Start of Block

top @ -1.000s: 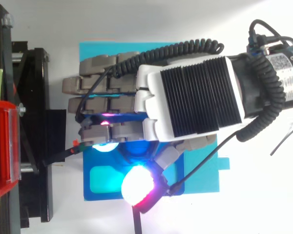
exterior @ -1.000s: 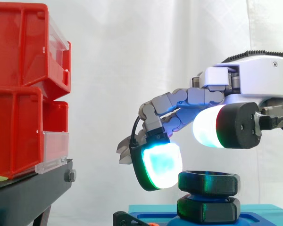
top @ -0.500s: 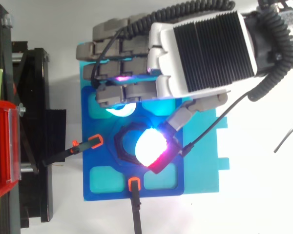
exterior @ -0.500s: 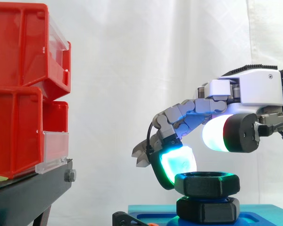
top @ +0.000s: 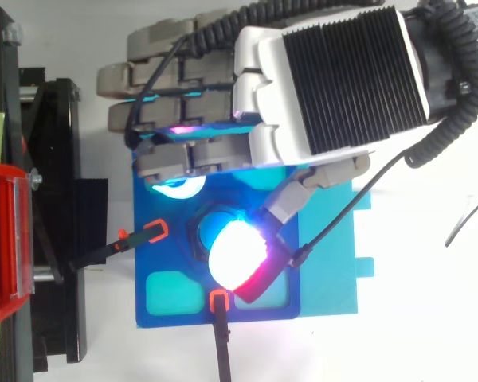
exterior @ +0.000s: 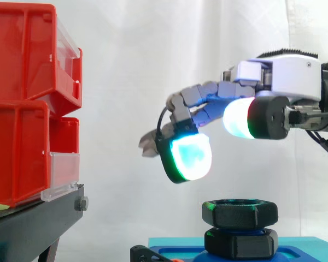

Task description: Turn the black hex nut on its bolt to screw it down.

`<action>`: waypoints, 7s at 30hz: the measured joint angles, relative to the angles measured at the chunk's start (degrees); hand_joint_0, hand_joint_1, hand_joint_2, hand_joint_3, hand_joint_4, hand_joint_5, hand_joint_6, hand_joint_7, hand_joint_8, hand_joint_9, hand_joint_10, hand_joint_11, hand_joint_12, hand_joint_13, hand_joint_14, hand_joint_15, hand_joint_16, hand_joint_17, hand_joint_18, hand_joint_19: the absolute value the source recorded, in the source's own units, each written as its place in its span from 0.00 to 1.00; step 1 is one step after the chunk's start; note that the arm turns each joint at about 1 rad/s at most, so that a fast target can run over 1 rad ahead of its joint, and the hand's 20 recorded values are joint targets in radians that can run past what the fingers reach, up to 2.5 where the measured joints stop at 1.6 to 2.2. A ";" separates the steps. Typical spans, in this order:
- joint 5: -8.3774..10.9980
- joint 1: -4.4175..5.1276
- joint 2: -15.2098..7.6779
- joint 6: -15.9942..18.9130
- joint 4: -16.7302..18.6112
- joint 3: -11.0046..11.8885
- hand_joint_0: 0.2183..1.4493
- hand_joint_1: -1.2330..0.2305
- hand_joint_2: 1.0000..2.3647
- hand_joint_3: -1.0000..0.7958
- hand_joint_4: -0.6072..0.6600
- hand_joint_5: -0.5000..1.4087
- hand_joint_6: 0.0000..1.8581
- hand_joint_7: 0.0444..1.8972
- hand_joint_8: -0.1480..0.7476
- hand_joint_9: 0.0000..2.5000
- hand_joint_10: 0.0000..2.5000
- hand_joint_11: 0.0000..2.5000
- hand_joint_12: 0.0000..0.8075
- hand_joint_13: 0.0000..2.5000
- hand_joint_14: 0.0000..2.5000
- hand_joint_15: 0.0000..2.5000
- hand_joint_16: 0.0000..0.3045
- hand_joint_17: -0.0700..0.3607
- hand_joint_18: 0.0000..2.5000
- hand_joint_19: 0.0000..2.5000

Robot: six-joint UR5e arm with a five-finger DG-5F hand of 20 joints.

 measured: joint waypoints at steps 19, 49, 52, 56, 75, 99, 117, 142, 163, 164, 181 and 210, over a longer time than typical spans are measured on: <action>5.65 5.07 -0.03 -1.32 1.13 0.03 0.22 0.70 0.00 0.28 0.60 0.26 0.27 0.82 0.44 0.27 0.00 0.04 0.39 0.20 0.00 0.03 0.16 0.42 0.16 0.13; 7.25 6.38 -2.00 1.05 4.56 -3.51 0.22 0.71 0.00 0.28 0.60 0.26 0.27 0.81 0.44 0.27 0.00 0.04 0.39 0.20 0.00 0.02 0.16 0.42 0.16 0.13; 7.19 6.31 -2.03 1.11 4.48 -3.50 0.22 0.71 0.00 0.28 0.59 0.26 0.27 0.82 0.44 0.27 0.00 0.04 0.39 0.20 0.00 0.02 0.16 0.42 0.16 0.13; 7.06 6.27 -2.04 1.02 4.49 -3.49 0.22 0.71 0.00 0.28 0.58 0.26 0.27 0.83 0.44 0.27 0.00 0.04 0.39 0.20 0.00 0.02 0.16 0.42 0.16 0.13; 5.04 4.91 -2.07 -0.40 5.52 -3.46 0.22 0.71 0.00 0.28 0.58 0.26 0.27 0.85 0.44 0.28 0.00 0.04 0.39 0.21 0.00 0.02 0.16 0.42 0.17 0.13; -1.60 0.01 -2.05 -0.73 6.13 -3.45 0.22 0.71 0.00 0.28 0.59 0.26 0.27 0.84 0.45 0.28 0.00 0.04 0.39 0.21 0.00 0.03 0.16 0.42 0.17 0.13; -3.50 -0.70 -2.07 -0.67 5.64 0.32 0.22 0.72 0.00 0.28 0.63 0.24 0.27 0.66 0.44 0.28 0.00 0.04 0.39 0.20 0.00 0.02 0.16 0.42 0.17 0.13; 0.03 3.88 -4.23 0.40 7.45 0.11 0.22 0.71 0.00 0.28 0.64 0.23 0.27 0.63 0.43 0.27 0.00 0.03 0.39 0.20 0.00 0.02 0.16 0.42 0.17 0.13; 0.90 4.53 -4.45 1.12 7.42 0.44 0.23 0.71 0.00 0.28 0.59 0.26 0.27 0.80 0.44 0.29 0.00 0.04 0.39 0.21 0.00 0.02 0.16 0.41 0.18 0.13; 0.92 4.56 -4.46 1.12 7.39 0.44 0.23 0.71 0.00 0.28 0.59 0.26 0.27 0.79 0.45 0.29 0.00 0.04 0.39 0.21 0.00 0.02 0.16 0.41 0.18 0.13; -0.52 3.76 -4.43 1.09 4.97 0.44 0.23 0.71 0.00 0.28 0.58 0.26 0.27 0.83 0.45 0.29 0.00 0.04 0.39 0.21 0.00 0.02 0.16 0.41 0.18 0.14; -9.52 -2.78 -4.43 0.24 4.26 0.44 0.23 0.71 0.00 0.28 0.57 0.27 0.27 0.85 0.45 0.30 0.00 0.05 0.39 0.22 0.00 0.02 0.16 0.41 0.18 0.14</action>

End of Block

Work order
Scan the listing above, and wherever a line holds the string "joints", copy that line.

Result for this exercise
`<action>`: waypoints, 7s at 30hz: the measured joint angles, relative to the angles measured at the chunk's start (degrees); hand_joint_0, hand_joint_1, hand_joint_2, hand_joint_3, hand_joint_4, hand_joint_5, hand_joint_6, hand_joint_7, hand_joint_8, hand_joint_9, hand_joint_10, hand_joint_11, hand_joint_12, hand_joint_13, hand_joint_14, hand_joint_15, hand_joint_16, hand_joint_17, hand_joint_18, hand_joint_19: the absolute value the source recorded, in the source's own units, each written as its place in its span from 0.00 to 1.00; step 1 is one step after the chunk's start; note that the arm turns each joint at about 1 rad/s at most, so that a fast target can run over 1 rad ahead of its joint, and the hand's 20 recorded values are joint targets in radians that can run past what the fingers reach, up to 2.5 where the measured joints stop at 1.6 to 2.2. A ";" separates the steps. Typical spans, in this order:
Robot: six-joint UR5e arm with a five-finger DG-5F hand of 20 joints.

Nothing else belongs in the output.